The paper you link involves fitting the relationship between the human-predicted probability and the true outcome based on actual knowledge of the outcome of the events being predicted by the humans. Do you want to do something similar, or do you just want an ad hoc tool to push predicted probabilities towards something more extreme based on a user-specified “anti-regularizing” parameter?

The latter, but more specifically: I was imagining using beta regression as a way of summarizing the distribution of responses, but in a way that incorporates background knowledge around ‘under-confidence’ in those responses. So the inferred distribution is itself of interest, not just the posterior predictions.

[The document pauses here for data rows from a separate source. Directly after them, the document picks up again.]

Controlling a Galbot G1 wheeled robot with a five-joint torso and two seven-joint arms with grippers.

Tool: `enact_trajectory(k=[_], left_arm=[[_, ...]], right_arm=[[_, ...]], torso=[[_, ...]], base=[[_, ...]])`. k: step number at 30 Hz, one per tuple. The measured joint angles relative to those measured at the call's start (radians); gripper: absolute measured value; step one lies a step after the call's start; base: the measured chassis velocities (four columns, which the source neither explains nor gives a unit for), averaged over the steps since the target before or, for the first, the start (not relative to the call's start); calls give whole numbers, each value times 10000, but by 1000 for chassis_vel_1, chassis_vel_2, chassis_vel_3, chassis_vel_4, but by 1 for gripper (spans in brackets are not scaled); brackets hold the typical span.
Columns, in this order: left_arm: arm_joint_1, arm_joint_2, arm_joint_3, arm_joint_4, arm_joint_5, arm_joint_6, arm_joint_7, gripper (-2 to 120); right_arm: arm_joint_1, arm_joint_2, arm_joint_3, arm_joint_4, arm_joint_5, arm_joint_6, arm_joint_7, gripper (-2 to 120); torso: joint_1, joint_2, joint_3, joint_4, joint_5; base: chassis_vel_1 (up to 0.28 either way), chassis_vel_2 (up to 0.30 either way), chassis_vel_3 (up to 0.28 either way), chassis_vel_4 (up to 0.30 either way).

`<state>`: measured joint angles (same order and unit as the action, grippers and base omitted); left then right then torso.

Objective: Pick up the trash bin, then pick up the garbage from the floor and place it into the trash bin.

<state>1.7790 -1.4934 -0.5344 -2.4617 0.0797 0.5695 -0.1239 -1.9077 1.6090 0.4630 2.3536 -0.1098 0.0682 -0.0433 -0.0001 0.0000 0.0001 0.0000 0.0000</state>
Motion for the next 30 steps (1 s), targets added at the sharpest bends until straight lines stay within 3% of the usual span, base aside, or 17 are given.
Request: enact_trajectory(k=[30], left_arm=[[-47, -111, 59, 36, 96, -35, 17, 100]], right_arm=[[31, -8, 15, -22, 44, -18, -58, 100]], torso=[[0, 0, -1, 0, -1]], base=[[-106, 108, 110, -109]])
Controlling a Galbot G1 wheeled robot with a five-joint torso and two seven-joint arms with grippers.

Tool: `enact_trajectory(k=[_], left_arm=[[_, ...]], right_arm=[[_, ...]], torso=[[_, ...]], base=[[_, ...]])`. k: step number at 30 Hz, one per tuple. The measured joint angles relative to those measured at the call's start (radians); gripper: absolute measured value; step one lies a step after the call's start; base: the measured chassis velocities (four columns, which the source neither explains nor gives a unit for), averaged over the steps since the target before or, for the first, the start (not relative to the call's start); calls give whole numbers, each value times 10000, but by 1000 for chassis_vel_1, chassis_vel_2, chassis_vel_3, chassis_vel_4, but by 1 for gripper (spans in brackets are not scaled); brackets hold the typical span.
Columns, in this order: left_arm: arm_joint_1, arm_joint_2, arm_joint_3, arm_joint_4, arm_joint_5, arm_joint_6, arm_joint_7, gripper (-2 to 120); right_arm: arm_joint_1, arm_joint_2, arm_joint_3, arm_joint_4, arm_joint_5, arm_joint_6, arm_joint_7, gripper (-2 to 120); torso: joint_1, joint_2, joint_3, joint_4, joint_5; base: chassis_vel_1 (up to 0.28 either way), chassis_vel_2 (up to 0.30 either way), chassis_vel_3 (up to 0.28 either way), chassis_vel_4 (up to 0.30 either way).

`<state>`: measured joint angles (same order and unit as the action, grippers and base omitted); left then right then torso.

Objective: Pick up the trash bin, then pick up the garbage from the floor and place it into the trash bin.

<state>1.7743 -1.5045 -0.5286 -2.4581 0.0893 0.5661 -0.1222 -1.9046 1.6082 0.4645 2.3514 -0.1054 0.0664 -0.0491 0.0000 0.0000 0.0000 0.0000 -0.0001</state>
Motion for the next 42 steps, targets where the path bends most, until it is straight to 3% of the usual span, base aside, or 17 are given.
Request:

Thinking again, it would also be nice to make the amount of under-confidence correction itself an inferred quantity that can be conditional on a set of predictors. Since my data is longitudinal, maybe I could make it a multilevel model clustering on timepoint? Then if the under-confidence adjustment is achieved via an “anti-regularizing” prior, the hyperparameters of that prior could be inferred. Maybe something like this?

  • pⱼₜ ~ Beta(μₜ, φ)
  • μₜ = αₜ
  • αₜ ~ anti-regularizing-prior(θ)
  • θ ~ some-distribution(my initial background knowledge about under-confidence)
  • φ ~ exp(1)
  • σ ~ exp(1)

Does this make any sense? Maybe using priors to anti-regularize isn’t the best approach? Thanks for your help, Jacob.